Love 'em, _especially_ on hairy guys (I am into total furry beasts :wubu.
I agree with most of the posts here though... the word "moob" is unappealing.


----------



## MsGreenLantern (Aug 7, 2009)

I love to squeeze then and lay my head on them! I totally use the word chesticles too... but also not a sexy word.


----------



## Tracii (Aug 7, 2009)

I would rather they be called tits but if they like the word moob so be it.
Tits on a guy are awesome I love em'.
Fat guys look sooo cute with a nice pair.


----------



## anybodys (Aug 7, 2009)

love 'em. i have a new personal rule that i will not date a guy with smaller boobs than me.


----------



## sparkee1958 (Aug 7, 2009)

As long as you enjoy how fat the rest is, when my man boobs are bigger than yours, sounds cool to me.
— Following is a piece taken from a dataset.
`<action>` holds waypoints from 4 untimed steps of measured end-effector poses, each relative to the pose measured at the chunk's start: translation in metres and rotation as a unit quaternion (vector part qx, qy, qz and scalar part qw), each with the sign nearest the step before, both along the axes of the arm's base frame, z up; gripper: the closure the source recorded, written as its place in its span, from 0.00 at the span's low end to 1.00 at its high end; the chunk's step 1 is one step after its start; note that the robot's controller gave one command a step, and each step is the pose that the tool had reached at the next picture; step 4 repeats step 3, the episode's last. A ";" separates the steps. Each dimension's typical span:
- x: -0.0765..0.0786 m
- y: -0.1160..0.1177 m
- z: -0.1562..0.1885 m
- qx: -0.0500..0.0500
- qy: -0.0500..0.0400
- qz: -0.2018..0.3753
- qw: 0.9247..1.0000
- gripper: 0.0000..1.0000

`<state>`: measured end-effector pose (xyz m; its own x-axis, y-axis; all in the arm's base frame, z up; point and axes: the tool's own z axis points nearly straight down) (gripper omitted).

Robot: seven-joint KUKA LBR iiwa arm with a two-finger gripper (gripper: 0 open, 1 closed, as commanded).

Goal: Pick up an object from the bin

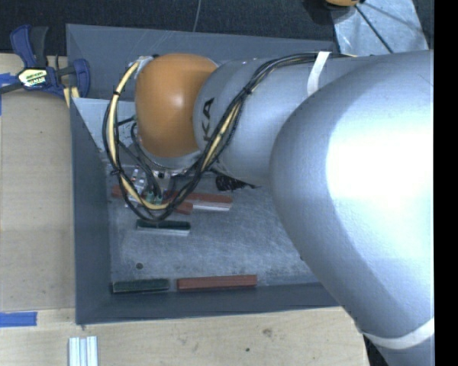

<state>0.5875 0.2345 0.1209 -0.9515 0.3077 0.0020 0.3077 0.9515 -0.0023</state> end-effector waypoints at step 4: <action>-0.001 -0.007 0.083 0.001 -0.002 -0.011 1.000 1.00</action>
Offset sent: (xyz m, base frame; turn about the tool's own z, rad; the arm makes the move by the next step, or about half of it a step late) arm 0.0246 -0.0170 0.0642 0.0260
Thing is, someone needs to clarify if we are talking theoretical cup size, or chest size?


----------



## velia (Aug 7, 2009)

StarWitness said:


> Love the body part, hate the word. "Moob." It's sounds so unsexy.



Agreed. The word "moob" makes me giggle, so I only support it when used jovially. Its definitely not a sexy term for them. "Tits," "man tits," stuff like that will do. Or, as others have mentioned, we can just call it his chest, as that is what it is. We know they're fat AND sexy without giving them a special term.


----------



## mediaboy (Aug 8, 2009)

If I could I would wake up early in the morning, shower, smoke a cigarette, shave my chest and then cut my moobs off with a single piece of piano wire.
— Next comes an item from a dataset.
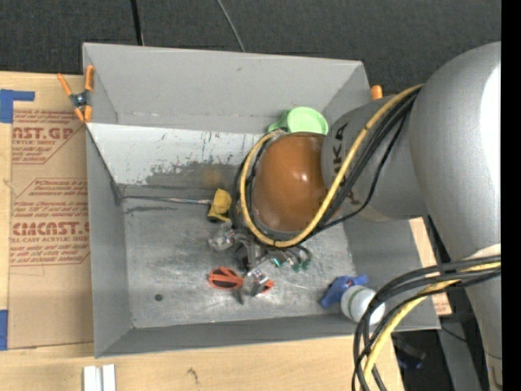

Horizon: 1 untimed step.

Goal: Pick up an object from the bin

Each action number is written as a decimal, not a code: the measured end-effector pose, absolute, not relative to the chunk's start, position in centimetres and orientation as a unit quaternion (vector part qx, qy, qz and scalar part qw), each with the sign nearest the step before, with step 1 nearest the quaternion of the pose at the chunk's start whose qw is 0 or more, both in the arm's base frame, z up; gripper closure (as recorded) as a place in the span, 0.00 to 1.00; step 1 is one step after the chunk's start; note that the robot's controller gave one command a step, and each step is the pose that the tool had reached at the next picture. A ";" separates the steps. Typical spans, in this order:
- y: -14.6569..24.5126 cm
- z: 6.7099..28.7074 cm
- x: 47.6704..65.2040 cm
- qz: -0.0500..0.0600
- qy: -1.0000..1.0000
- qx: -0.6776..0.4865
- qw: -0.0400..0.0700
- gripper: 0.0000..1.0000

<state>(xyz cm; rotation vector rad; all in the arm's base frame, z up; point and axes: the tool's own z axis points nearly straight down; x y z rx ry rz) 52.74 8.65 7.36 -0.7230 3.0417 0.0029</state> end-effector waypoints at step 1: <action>8.6 7.4 52.7 0.001 0.973 -0.231 0.007 0.00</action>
Offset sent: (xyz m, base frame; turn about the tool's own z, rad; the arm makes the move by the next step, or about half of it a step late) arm -0.0220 -0.0769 -0.0036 -0.6701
Saute them gently in olive oil with a little salt and pepper and then eat them with a nice red whine vinaigrette over a bed of raw spinach leaves.


----------



## WillSpark (Aug 8, 2009)

0_o

Would you suggest fava beans and a nice chianti with someone's liver as well?


----------



## mediaboy (Aug 8, 2009)

WillSpark said:


> 0_o
> 
> Would you suggest fava beans and a nice chianti with someone's liver as well?



nah dog, shits player out.


----------



## GutsGirl (Aug 8, 2009)

Awww, no love for the word 'moob'?  I think it sounds cute, myself. 
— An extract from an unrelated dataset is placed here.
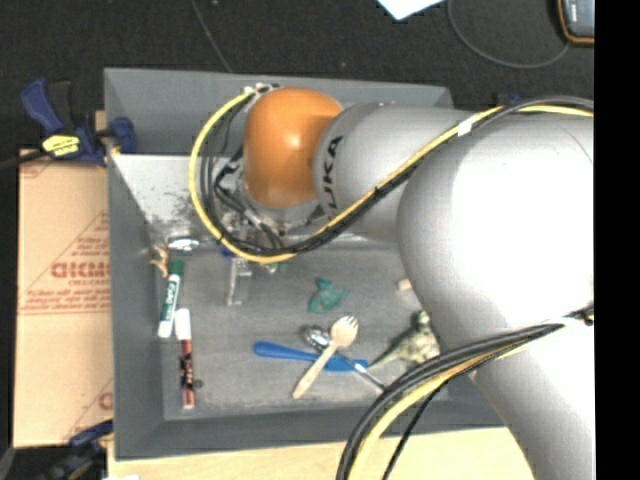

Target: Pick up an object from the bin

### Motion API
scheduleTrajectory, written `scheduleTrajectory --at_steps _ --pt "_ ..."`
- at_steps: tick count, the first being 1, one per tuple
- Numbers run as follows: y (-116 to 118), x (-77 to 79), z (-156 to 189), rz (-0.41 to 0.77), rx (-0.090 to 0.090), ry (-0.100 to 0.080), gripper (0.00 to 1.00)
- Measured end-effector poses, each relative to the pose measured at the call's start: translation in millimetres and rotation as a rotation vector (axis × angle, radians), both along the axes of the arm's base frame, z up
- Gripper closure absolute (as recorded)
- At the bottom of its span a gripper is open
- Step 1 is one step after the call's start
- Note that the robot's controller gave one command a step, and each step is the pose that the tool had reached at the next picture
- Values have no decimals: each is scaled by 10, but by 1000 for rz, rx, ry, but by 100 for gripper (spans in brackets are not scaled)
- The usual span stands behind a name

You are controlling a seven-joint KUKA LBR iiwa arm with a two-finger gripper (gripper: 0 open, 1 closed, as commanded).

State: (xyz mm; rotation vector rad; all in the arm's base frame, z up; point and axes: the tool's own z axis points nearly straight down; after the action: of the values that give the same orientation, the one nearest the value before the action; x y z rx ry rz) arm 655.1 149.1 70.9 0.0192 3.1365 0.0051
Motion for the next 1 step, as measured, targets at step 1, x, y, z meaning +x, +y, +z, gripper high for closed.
scheduleTrajectory --at_steps 1 --pt "341 -48 8 475 0 -4 0"
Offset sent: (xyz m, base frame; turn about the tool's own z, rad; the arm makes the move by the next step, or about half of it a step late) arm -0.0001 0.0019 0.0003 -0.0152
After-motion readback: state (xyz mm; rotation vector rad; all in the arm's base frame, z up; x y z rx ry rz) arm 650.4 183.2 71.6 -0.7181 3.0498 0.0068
I'm not quite ready to declare myself an FFA, but I've found that I really like a guy to have some fat on him. Though my boyfriend is rather self-conscious about his 'moobs', I personally think they look (and feel) great. He has some definite chest muscles there, which feels nice to the touch and is very sexy, and then he has a bit of fat padding, which makes his chest quite a comfy spot to rest my head. That's the best of both worlds, truly.... :wubu:


----------



## Hole (Aug 8, 2009)

I don't mind fat over there but when a mans chest resembles female breasts, it's a turn off.


----------



## the hanging belly (Aug 9, 2009)

I love them, they just make a guy so much more comfy to lie on. They're great pillows. My only objection is that my ex's moobs were bigger than my boobs, and I felt so self-conscious about my own because his were bigger, and he really liked big boobs. But functionally they're awesome


----------



## ESPN Cutie (Aug 9, 2009)

*Don't really love them; not one of my fav body parts on a BHM.*


----------



## TCUBOB (Aug 9, 2009)

I gotta say, it's the least favorite part of my body. I'm fairly comfortable with everything else but I absolutely loathe the fact that I have jiggly breasts.


----------



## kinkykitten (Aug 9, 2009)

I like em  they're hot.... I'm more of a belly girl but I like fat on a man all over :eat2:


----------



## JoeVanHalen (Aug 9, 2009)

Meh I don't like em, the way they giggle around and stuff. I'm generally quite a masculine guy and I look funny walking around with a par of boobs 

Plus a guy groped me once, he though it was funny.. Would have been hilarious if I knocked him out but my momma raised me better 

Could be worse, at least I don't need a bra... yet.


----------



## SnapDragon (Aug 10, 2009)

They are awesome, and a man is incomplete without them. No particular objection to the name. They have to be called something I guess, and I'm not mad keen on 'boobs' as a term either.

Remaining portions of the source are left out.